Simple Game Of Life with infinite size

Question

I decided to try make a version of the Game Of Life that'd be infinitely big. The idea was to store a dictionary of each Y value, which contain a set of X values (for fast lookup), as opposed to creating a 2D grid, and searching for the coordinate.

I've no way if this idea would scale well or not since I've not done any fancy optimisations.
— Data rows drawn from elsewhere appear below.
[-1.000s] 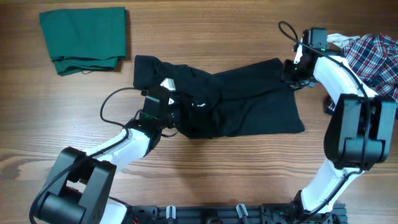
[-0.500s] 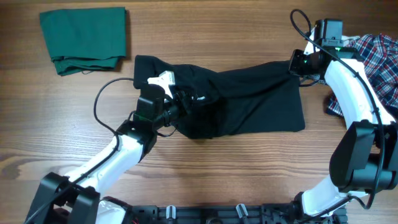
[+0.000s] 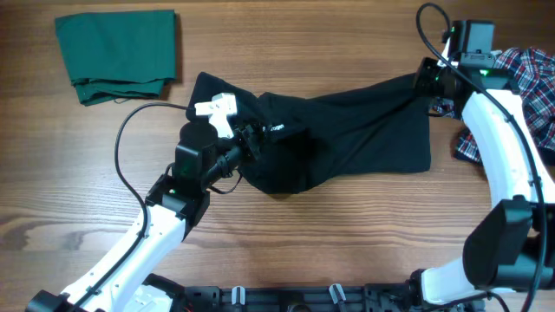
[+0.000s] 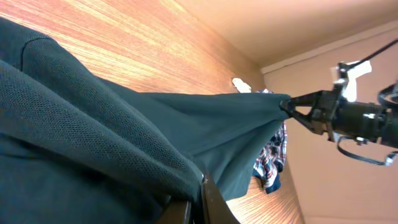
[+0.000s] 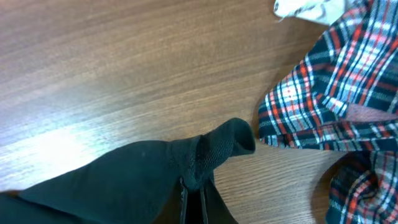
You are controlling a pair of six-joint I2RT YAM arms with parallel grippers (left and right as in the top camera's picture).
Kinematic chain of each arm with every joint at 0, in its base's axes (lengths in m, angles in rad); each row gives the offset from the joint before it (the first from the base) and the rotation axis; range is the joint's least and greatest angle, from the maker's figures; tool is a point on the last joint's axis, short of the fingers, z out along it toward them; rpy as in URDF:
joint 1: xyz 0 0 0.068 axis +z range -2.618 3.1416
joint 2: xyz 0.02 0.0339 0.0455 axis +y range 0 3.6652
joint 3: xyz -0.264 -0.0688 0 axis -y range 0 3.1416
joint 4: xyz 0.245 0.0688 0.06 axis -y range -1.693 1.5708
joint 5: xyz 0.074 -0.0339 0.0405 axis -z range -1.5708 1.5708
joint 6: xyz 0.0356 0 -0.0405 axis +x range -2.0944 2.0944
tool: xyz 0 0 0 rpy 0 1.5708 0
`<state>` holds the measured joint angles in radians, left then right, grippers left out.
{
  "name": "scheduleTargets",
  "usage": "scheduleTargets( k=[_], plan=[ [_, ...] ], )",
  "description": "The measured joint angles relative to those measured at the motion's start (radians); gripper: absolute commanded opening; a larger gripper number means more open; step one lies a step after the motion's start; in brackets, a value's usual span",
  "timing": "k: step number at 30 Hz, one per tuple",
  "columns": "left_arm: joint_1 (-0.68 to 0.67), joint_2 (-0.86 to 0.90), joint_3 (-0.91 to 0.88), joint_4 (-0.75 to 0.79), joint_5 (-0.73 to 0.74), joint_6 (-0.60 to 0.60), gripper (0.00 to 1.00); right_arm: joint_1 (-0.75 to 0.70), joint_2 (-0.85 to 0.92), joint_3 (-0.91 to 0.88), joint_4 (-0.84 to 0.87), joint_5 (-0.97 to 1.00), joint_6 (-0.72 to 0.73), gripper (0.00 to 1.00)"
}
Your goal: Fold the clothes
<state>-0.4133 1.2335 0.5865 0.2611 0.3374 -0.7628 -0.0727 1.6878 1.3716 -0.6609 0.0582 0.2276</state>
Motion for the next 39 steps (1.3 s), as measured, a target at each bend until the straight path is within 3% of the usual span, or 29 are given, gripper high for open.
scheduleTargets(
  k=[9,15,19,29,39],
  plan=[
    [0.0,0.0,0.0,0.0,-0.001,0.003,0.04,0.0,-0.002,0.0,0.003,0.004,-0.001,0.13],
    [0.0,0.0,0.0,0.0,-0.001,0.003,0.04,0.0,-0.002,0.0,0.003,0.007,0.0,0.12],
    [0.0,0.0,0.0,0.0,-0.001,0.003,0.04,0.0,-0.002,0.0,0.003,0.008,0.001,0.04],
    [0.0,0.0,0.002,-0.01,-0.001,0.015,0.04,0.0,-0.003,0.0,0.003,0.011,0.016,0.04],
    [0.0,-0.033,0.247,-0.327,-0.049,0.18,0.04,0.0,-0.13,0.0,0.002,0.011,0.034,0.04]
  ],
)
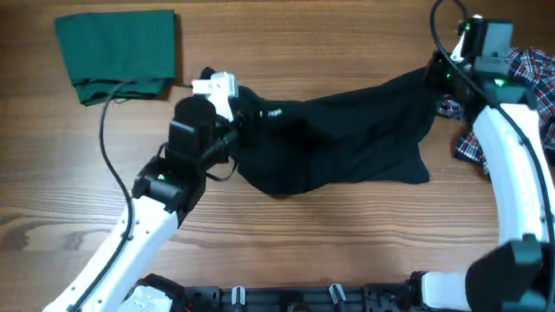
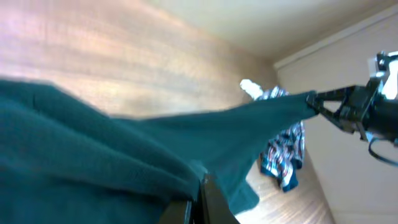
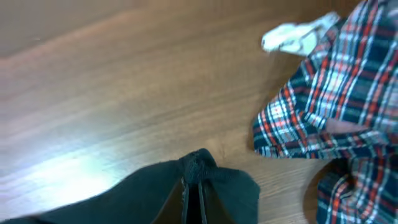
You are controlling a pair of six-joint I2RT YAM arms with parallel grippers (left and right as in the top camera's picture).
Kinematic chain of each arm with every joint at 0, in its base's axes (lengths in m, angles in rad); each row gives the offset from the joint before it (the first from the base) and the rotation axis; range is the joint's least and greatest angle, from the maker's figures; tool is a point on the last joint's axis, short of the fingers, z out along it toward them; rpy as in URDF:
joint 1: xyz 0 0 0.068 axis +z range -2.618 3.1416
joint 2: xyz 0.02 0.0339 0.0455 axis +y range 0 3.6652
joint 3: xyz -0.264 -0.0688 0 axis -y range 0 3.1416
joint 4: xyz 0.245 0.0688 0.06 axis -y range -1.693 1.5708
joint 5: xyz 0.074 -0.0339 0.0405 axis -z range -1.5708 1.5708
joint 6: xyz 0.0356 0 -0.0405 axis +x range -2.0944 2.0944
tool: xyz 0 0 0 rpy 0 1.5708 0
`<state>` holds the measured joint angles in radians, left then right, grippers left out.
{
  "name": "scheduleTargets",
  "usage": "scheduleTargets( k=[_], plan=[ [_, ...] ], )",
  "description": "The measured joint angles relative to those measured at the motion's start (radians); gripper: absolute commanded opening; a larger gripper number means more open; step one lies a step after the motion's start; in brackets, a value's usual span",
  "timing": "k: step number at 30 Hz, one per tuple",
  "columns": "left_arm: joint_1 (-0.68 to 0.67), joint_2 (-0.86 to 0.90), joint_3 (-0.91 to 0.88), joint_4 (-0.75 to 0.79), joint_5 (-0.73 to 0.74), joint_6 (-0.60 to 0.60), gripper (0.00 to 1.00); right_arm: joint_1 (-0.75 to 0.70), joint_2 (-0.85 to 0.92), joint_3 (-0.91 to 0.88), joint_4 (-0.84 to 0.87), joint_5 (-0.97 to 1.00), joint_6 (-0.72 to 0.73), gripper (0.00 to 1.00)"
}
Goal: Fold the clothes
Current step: 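Lift the black shirt with both grippers and shake it out in the air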
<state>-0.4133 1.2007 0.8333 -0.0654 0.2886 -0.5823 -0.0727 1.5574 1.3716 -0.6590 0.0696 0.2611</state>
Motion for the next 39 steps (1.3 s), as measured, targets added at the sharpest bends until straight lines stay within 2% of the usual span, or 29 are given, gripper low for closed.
scheduleTargets(
  k=[7,10,15,24,27,39],
  plan=[
    [0.0,-0.065,0.074,-0.134,-0.072,0.093,0.04,0.0,-0.171,0.0,-0.02,0.0,0.0,0.04],
    [0.0,-0.147,0.13,-0.229,-0.128,0.138,0.04,0.0,-0.253,0.0,-0.036,0.0,0.0,0.04],
    [0.0,-0.261,0.208,-0.301,-0.18,0.194,0.04,0.0,-0.356,0.0,-0.052,0.0,0.0,0.04],
    [0.0,-0.347,0.319,-0.415,-0.217,0.219,0.04,0.0,-0.519,0.0,-0.095,0.0,0.008,0.04],
    [0.0,-0.348,0.389,-0.486,-0.235,0.226,0.04,0.0,-0.549,0.031,-0.158,0.0,0.011,0.04],
    [0.0,-0.313,0.801,-0.81,-0.304,0.241,0.04,0.0,-0.471,0.537,-0.497,-0.025,0.012,0.04]
  ],
)
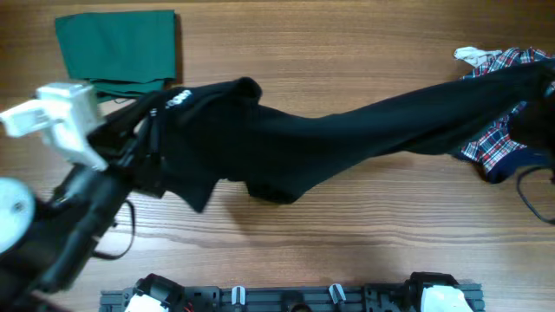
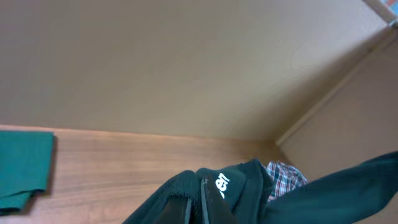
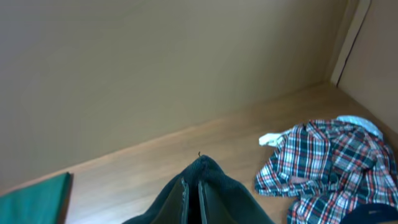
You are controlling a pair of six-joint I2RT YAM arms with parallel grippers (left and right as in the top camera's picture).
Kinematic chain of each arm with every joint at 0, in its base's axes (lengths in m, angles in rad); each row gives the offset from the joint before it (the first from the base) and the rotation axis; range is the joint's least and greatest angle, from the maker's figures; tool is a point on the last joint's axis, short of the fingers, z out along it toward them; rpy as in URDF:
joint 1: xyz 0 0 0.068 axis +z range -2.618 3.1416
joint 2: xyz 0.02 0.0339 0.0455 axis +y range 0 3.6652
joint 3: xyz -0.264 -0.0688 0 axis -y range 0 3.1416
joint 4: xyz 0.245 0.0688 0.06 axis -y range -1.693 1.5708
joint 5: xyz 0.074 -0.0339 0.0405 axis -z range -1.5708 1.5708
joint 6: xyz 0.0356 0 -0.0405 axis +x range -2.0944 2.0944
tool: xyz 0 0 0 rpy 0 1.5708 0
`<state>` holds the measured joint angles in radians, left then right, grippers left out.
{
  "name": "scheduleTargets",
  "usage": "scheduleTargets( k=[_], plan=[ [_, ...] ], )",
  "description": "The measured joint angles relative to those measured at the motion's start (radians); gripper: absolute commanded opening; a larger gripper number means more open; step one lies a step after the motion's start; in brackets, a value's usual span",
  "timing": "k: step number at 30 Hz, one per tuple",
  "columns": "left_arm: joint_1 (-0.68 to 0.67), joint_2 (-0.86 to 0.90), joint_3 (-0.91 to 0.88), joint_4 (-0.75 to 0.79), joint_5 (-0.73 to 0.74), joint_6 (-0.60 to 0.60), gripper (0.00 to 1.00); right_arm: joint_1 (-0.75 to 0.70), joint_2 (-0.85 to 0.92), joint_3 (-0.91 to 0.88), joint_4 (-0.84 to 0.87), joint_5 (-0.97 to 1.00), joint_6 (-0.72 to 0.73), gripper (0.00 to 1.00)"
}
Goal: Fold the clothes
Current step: 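Lift the black shirt with both grippers and shake it out in the air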
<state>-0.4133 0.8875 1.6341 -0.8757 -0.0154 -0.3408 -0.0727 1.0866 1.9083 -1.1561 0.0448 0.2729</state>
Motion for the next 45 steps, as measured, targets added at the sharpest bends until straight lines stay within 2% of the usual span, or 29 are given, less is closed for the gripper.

For each generation, it will build a list of every cell and adjacent cell, check how many are adjacent to each of those, and create or remove a cell accordingly.

Currently it's just limited to printing the result, though I'll try get it linked up with pygame sometime if it doesn't turn out horribly slow.

class GameOfLife(object):

    adjacent = ((-1,-1), (0,-1), (1,-1),
                (-1, 0),         (1, 0),
                (-1, 1), (0, 1), (1, 1))

    alive_cell = 'o'
    dead_cell = '.'

    def __init__(self, rule='B3/S23'):
        """Setup an empty Game Of Life object."""
        self._reset()
        self.new_rule()

    def _reset(self):
        self.game_data = {}
        self.generations = 0

    def new_rule(self, rule='B3/S23'):
        """Store the information for a new rule."""
        rules = rule.split('/')

        for i in range(len(rules)):
            if rules[i].lower().startswith('b'):
                self.rule_born = map(int, list(rules[i][1:]))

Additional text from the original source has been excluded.